*** Records shown ***
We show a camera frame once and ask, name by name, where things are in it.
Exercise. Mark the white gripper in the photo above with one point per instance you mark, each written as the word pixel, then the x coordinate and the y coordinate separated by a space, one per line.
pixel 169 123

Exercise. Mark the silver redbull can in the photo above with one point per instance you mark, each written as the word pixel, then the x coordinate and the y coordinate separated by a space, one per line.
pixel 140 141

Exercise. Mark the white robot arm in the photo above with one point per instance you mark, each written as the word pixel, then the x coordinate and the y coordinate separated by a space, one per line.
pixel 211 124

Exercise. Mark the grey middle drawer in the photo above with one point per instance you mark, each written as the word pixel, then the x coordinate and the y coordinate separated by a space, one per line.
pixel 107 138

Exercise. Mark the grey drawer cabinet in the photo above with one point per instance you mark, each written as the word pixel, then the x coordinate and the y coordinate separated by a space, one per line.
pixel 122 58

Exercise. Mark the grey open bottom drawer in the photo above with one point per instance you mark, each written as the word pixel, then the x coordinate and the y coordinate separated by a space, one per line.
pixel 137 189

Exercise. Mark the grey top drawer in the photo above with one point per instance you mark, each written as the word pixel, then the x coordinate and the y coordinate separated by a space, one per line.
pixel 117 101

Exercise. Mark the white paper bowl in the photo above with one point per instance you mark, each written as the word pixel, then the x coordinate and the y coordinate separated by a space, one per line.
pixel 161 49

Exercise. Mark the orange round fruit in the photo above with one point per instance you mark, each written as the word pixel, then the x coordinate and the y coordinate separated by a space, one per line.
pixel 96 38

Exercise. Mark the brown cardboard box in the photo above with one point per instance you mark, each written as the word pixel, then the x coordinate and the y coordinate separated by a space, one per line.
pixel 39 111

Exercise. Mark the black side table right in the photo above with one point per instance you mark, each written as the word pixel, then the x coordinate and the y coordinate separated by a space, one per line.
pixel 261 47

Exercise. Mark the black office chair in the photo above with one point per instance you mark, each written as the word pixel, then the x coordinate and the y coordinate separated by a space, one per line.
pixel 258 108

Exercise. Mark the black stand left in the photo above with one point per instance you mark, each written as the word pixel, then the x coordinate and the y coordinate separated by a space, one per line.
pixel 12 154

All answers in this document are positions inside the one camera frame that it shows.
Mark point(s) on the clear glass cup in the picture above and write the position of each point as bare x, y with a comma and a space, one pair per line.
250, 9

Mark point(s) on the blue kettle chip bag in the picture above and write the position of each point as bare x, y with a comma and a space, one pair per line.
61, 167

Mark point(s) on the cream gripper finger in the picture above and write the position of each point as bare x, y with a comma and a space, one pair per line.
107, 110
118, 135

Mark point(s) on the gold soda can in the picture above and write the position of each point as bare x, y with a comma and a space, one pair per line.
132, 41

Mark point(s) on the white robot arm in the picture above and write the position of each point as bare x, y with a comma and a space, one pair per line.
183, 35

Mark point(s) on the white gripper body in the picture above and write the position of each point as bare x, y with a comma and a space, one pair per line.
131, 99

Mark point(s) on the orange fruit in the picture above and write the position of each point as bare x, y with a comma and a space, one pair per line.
***
## Task directions
Repeat each of the entries exactly.

## Response box
We show a camera frame once and ask, name by name, where things are in it.
Exercise. Mark the white gripper in the photo above with one point per instance you mark, each written as the word pixel, then the x coordinate and the y coordinate separated by a space, one per line.
pixel 169 123

Exercise. Mark the silver redbull can in the photo above with one point per instance you mark, each written as the word pixel, then the x coordinate and the y coordinate separated by a space, one per line.
pixel 140 141

Exercise. Mark the white robot arm in the photo above with one point per instance you mark, each written as the word pixel, then the x coordinate and the y coordinate separated by a space, one per line.
pixel 211 124

Exercise. Mark the grey middle drawer in the photo above with one point per instance you mark, each written as the word pixel, then the x coordinate and the y coordinate separated by a space, one per line.
pixel 107 138

Exercise. Mark the grey drawer cabinet in the photo above with one point per instance you mark, each written as the word pixel, then the x coordinate and the y coordinate separated by a space, one per line.
pixel 122 58

Exercise. Mark the grey open bottom drawer in the photo above with one point per instance you mark, each written as the word pixel, then the x coordinate and the y coordinate separated by a space, one per line.
pixel 137 189

Exercise. Mark the grey top drawer in the photo above with one point per instance you mark, each written as the word pixel, then the x coordinate and the y coordinate separated by a space, one per line.
pixel 117 101

Exercise. Mark the white paper bowl in the photo above with one point per instance you mark, each written as the word pixel, then the x coordinate and the y coordinate separated by a space, one per line.
pixel 161 49

Exercise. Mark the orange round fruit in the photo above with one point per instance you mark, each written as the word pixel, then the x coordinate and the y coordinate separated by a space, one per line.
pixel 96 38

Exercise. Mark the brown cardboard box in the photo above with one point per instance you mark, each written as the word pixel, then the x coordinate and the y coordinate separated by a space, one per line.
pixel 39 111

Exercise. Mark the black side table right in the photo above with one point per instance you mark, each written as the word pixel, then the x coordinate and the y coordinate separated by a space, one per line.
pixel 261 47

Exercise. Mark the black office chair in the photo above with one point per instance you mark, each written as the word pixel, then the x coordinate and the y coordinate separated by a space, one per line.
pixel 258 108

Exercise. Mark the black stand left in the photo above with one point per instance you mark, each written as the word pixel, then the x coordinate and the y coordinate separated by a space, one per line.
pixel 12 154

All answers in this document are positions inside the one camera frame that it shows.
Mark point(s) on the clear glass cup in the picture above and write the position of each point as bare x, y with a comma and a space, one pair per line.
250, 9

Mark point(s) on the blue kettle chip bag in the picture above and write the position of each point as bare x, y with a comma and a space, one pair per line.
61, 167

Mark point(s) on the cream gripper finger in the picture above and write the position of each point as bare x, y with a comma and a space, one pair per line.
107, 110
118, 135

Mark point(s) on the gold soda can in the picture above and write the position of each point as bare x, y with a comma and a space, one pair per line.
132, 41

Mark point(s) on the white robot arm in the picture above and write the position of each point as bare x, y with a comma and a space, one pair per line.
183, 35

Mark point(s) on the white gripper body in the picture above and write the position of each point as bare x, y with a comma and a space, one pair per line.
131, 99

Mark point(s) on the orange fruit in the picture above and write the position of each point as bare x, y with a comma and a space, one pair per line.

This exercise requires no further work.